Secondly, we draw the horizontal displacement of the bob from its rest point, $60°$ to the vertical.





From this diagram, we can see that during the oscillation of the bob, there would be a vertical change in length which is the vertical distance $x$ the bob travels, and we shall be using this to calculate for workdone.

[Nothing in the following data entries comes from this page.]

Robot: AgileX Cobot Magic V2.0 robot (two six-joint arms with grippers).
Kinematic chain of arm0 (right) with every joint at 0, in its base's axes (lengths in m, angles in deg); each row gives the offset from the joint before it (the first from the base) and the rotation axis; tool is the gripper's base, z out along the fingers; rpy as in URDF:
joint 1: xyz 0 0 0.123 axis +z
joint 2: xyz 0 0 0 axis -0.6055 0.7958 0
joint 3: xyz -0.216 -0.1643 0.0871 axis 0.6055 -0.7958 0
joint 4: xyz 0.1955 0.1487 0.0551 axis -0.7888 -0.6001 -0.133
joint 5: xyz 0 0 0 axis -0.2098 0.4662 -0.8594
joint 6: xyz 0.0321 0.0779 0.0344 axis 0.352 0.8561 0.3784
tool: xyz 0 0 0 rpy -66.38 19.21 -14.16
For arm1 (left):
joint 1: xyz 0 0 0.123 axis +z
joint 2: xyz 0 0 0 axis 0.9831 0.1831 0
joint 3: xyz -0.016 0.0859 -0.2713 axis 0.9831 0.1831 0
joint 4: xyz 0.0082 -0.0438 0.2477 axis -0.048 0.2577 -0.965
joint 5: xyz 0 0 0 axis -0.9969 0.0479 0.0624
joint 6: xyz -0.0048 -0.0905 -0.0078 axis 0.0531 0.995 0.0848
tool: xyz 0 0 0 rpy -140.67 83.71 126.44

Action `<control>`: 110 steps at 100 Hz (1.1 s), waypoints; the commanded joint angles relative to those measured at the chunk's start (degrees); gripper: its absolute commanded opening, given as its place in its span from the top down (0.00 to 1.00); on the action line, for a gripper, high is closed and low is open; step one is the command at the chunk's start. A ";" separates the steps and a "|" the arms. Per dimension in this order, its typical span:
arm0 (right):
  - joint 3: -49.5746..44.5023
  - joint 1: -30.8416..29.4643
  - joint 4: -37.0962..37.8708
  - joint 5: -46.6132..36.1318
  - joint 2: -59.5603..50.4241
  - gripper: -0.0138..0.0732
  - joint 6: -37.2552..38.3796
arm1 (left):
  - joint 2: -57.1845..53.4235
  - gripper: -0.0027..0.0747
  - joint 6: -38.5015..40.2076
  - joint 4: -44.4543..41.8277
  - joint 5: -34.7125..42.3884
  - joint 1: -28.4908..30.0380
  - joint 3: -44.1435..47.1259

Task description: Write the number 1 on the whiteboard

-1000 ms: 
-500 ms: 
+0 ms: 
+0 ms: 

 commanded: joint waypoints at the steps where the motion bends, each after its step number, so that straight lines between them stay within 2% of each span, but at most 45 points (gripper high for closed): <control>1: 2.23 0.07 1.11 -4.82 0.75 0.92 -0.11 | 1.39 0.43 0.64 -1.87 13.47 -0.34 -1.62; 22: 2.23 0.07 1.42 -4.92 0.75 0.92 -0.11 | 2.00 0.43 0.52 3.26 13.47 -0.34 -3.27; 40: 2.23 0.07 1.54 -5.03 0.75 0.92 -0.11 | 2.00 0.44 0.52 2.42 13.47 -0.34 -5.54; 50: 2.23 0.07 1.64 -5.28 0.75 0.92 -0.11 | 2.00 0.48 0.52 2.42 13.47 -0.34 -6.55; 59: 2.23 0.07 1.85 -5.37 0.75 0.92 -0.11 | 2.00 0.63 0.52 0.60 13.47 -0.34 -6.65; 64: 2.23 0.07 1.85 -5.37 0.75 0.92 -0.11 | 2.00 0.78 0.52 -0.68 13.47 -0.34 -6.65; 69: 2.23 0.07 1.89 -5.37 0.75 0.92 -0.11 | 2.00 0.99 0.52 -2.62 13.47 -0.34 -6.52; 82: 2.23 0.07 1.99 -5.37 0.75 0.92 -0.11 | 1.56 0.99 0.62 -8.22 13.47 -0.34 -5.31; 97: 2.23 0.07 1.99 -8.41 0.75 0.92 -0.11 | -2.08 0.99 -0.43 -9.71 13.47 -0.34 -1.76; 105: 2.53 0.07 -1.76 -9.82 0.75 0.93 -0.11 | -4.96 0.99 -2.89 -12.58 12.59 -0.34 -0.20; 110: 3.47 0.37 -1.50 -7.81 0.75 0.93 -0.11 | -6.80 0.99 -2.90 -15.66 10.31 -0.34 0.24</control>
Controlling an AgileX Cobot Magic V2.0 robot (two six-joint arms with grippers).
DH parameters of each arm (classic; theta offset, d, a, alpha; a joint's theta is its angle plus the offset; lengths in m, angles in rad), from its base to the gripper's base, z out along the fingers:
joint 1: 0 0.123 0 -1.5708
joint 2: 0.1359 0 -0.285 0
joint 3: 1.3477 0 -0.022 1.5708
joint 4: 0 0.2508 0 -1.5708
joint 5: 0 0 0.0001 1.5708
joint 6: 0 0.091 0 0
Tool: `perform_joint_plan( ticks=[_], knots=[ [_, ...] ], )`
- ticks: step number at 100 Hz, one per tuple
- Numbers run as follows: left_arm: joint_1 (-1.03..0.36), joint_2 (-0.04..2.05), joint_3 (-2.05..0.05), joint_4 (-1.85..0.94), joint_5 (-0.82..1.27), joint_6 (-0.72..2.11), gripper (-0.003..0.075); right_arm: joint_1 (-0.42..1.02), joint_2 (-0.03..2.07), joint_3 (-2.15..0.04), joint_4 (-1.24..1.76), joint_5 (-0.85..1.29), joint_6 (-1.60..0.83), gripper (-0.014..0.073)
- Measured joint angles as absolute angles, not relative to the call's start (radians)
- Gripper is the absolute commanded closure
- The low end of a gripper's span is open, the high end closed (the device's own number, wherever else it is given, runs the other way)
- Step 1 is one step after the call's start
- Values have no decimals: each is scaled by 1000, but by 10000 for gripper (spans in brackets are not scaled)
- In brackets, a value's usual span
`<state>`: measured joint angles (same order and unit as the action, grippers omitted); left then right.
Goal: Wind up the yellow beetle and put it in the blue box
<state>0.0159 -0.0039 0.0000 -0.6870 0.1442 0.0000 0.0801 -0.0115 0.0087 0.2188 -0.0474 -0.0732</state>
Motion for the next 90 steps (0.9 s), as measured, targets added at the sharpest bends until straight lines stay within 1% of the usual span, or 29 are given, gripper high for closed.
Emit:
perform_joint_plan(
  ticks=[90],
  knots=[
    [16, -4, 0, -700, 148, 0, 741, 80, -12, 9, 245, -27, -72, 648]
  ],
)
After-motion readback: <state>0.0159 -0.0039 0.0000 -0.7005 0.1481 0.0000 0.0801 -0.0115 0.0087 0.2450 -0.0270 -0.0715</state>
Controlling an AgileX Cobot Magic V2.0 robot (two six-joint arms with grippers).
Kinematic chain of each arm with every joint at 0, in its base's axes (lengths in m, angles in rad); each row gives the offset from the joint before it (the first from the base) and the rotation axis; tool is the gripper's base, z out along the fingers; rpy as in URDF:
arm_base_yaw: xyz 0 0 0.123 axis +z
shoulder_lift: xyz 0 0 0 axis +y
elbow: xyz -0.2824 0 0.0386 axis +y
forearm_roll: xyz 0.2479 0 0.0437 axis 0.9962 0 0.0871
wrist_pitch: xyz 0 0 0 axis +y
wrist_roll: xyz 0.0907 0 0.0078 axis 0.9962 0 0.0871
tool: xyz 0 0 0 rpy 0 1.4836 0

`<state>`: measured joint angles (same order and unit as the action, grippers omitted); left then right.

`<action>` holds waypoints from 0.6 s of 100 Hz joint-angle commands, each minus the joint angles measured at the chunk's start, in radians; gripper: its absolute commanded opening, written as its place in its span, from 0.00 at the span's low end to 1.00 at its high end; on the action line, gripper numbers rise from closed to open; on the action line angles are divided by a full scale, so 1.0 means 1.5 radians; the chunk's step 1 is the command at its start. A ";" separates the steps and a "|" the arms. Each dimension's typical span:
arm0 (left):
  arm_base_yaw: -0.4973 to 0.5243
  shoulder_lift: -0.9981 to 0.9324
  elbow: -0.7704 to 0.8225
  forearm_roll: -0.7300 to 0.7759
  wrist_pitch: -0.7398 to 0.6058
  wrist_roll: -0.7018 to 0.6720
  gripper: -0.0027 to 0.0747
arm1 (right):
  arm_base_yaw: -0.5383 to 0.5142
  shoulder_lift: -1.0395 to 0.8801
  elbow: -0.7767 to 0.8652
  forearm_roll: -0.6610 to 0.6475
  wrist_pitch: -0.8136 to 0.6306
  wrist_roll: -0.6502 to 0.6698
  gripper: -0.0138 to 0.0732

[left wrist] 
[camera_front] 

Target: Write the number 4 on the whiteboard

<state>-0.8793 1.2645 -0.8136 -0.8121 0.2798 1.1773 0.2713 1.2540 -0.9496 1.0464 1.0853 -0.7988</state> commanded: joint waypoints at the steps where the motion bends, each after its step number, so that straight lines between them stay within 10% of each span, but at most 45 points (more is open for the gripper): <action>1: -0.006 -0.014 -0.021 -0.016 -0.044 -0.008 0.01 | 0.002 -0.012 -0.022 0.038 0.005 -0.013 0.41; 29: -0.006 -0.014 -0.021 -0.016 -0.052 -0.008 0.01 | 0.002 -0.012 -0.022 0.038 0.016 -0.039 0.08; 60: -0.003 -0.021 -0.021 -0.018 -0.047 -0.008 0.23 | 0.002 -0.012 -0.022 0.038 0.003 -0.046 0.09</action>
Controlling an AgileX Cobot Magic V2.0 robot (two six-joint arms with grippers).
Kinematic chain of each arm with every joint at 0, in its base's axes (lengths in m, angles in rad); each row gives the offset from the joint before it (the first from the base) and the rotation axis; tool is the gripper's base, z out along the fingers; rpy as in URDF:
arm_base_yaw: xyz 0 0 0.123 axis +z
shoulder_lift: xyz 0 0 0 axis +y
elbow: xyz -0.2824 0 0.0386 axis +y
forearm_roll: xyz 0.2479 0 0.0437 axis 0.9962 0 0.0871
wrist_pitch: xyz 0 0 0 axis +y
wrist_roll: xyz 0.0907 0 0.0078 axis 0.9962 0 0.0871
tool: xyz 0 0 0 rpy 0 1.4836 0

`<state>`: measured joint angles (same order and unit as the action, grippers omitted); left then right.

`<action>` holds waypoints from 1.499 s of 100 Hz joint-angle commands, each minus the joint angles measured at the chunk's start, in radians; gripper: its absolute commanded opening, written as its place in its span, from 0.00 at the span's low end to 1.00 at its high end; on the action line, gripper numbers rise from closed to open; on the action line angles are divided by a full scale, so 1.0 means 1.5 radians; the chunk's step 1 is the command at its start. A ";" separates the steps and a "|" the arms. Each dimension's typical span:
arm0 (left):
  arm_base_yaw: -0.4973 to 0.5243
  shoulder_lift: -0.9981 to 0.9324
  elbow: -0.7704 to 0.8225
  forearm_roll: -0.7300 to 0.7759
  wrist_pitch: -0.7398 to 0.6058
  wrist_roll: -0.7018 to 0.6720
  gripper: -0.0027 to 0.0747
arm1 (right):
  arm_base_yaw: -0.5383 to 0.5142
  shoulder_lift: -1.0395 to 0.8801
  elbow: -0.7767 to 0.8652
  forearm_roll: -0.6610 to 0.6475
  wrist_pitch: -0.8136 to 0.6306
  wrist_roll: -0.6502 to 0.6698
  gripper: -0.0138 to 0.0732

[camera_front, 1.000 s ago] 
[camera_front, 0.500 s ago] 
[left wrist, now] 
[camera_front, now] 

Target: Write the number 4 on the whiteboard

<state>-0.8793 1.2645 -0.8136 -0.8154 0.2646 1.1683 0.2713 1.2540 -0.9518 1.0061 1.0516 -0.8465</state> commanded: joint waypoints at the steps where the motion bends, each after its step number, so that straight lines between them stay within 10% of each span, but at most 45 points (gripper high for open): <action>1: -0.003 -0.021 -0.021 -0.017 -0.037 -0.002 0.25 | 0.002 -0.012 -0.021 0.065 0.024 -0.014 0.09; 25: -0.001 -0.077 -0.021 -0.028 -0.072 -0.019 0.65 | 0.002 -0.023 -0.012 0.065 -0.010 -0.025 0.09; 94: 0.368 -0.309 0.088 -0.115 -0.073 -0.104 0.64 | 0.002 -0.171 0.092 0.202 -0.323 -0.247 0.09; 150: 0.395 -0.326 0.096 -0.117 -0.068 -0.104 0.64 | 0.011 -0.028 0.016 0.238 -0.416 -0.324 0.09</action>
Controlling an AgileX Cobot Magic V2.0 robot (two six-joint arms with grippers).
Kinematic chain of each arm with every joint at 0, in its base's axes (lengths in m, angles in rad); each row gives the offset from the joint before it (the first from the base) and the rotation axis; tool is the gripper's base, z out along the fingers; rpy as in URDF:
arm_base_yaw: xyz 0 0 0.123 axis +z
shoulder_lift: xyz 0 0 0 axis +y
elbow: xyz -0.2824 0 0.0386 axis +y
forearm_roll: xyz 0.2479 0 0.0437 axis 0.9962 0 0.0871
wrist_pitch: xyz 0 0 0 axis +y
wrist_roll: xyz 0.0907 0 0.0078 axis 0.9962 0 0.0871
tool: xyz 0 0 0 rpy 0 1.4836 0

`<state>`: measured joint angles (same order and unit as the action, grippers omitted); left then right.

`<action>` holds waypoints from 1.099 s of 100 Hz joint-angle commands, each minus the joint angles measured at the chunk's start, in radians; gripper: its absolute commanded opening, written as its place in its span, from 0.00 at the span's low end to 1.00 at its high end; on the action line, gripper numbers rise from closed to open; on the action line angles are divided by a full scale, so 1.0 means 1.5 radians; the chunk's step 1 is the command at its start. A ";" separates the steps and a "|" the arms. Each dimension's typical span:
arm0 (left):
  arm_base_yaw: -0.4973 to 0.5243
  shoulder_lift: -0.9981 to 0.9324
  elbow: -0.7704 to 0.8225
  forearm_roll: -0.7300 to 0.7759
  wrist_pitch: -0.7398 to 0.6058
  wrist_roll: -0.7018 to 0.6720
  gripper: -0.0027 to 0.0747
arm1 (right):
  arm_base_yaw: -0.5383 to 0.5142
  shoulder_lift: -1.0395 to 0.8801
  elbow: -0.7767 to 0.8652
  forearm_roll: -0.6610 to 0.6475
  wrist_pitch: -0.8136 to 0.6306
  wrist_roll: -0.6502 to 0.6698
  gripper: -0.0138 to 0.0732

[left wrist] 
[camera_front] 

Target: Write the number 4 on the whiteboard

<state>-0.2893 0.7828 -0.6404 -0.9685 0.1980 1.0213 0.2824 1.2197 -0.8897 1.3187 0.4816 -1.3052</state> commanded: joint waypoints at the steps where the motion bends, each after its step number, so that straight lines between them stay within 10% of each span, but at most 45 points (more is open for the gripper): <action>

Workdone = force $\times$ distance

From the image above, we need to find the distance $x$.
We do this by first getting $y$.
$y$ can easily be gotten by trigonometry

$\cos \theta =\frac{adj}{hyp}$

$\cos 60°=\frac{y}{0.5}$

$y=0.5\cos 60°$

$y=0.25\text{m}$

Now that we know that $y$ is $0.25\text{m}$, we can easily get $x$.

Recall,
$y+x=0.5$

$0.25+x=0.5$

$x=0.5–0.25$

$x=0.25\text{m}$

Now that we have gotten the value for $x$, we can then finally determine our workdone:
Workdone = $0.1\text{N}\times 0.25\text{m}$
Workdone = $0.025\text{J}$.

NOTE! if you do not understand this question you don't need to stress yourself, it's very difficult and doesn't always come out.

Question 3

Two metals $\text{P}$ and $\text{Q}$ of lengths $l_1$ and $l_2$ are heated through the same temperature difference. If the ratio of the linear expansivities of $\text{P}$ to $\text{Q}$ is $2:3$, and the ratio of their lengths is $3:4$. What is the ratio of the increase in lengths of $\text{P}$ to $\text{Q}$?

A. $5:7$

B. $2:1$

C. $1:2$

D. $7:5$

Explanation

Length of $\text{P}$ = $l_1$
Length of $\text{Q}$ = $l_2$
Temperature difference is the same, this means that: $∆{\theta }_{\text{P}}$ = $∆{\theta }_{\text{Q}}$
Ratio of linear expansivity of $\text{P}$ to $\text{Q}$ is $\frac{{\alpha }_{\text{P}}}{{\alpha }_{\text{Q}}}$ = $\frac{2}{3}$
Ratio of length of $\text{P}$ to $\text{Q}$ is $\frac{l_{\text{P}}}{l_{\text{Q}}}$ = $\frac{3}{4}$
Ratio of increase in length of $\text{P}$ to $\text{Q}$ is $\frac{∆l_{\text{P}}}{∆l_{\text{Q}}}$ = $?$

Linear expansivity ($\alpha$) = $\frac{∆l}{l_i∆\theta }$

Where $∆l$ = change in Length
               $l_i$ = initial length
            $∆\theta$ = change in temp

${\alpha }_{\text{p}}$ = $\frac{∆l_{\text{p}}}{l_{\text{p}}∆{\theta }_{\text{p}}}$

$∆l_{\text{p}}$ = ${\alpha }_{\text{p}}{l}_{\text{p}}∆{\theta }_{\text{p}}$

From the above ratios:

${\alpha }_{\text{p}}$ = $2$
$l_{\text{p}}$ = $3$

$∆l_{\text{p}}$ = $2\times 3\times ∆{\theta }_{\text{p}}$
$∆l_{\text{p}}$ = $6∆{\theta }_{\text{p}}$

${\alpha }_{\text{Q}}$ = $\frac{∆l_{\text{Q}}}{l_{\text{Q}}∆{\theta }_{\text{Q}}}$

$∆l_{\text{Q}}$ = ${\alpha }_{\text{Q}}{l}_{\text{Q}}∆{\theta }_{\text{Q}}$




${\alpha }_{\text{Q}}$ = $3$
$l_{\text{Q}}$ = $4$

$∆l_{\text{Q}}$ = $3\times 4\times ∆{\theta }_{\text{Q}}$
$∆l_{\text{Q}}$ = $12∆{\theta }_{\text{Q}}$

Ratio of $\frac{∆l_{\text{P}}}{∆l_{\text{Q}}}$ will finally become;

$\frac{∆l_{\text{P}}}{∆l_{\text{Q}}}=\frac{6∆{\theta }_{\text{p}}}{12∆{\theta }_{\text{Q}}}$

$\frac{∆l_{\text{P}}}{∆l_{\text{Q}}}=\frac{6\cancel{∆{\theta }_{\text{p}}}}{12\cancel{∆{\theta }_{\text{Q}}}}$[Since $∆{\theta }_{\text{P}}$ = $∆{\theta }_{\text{Q}}$]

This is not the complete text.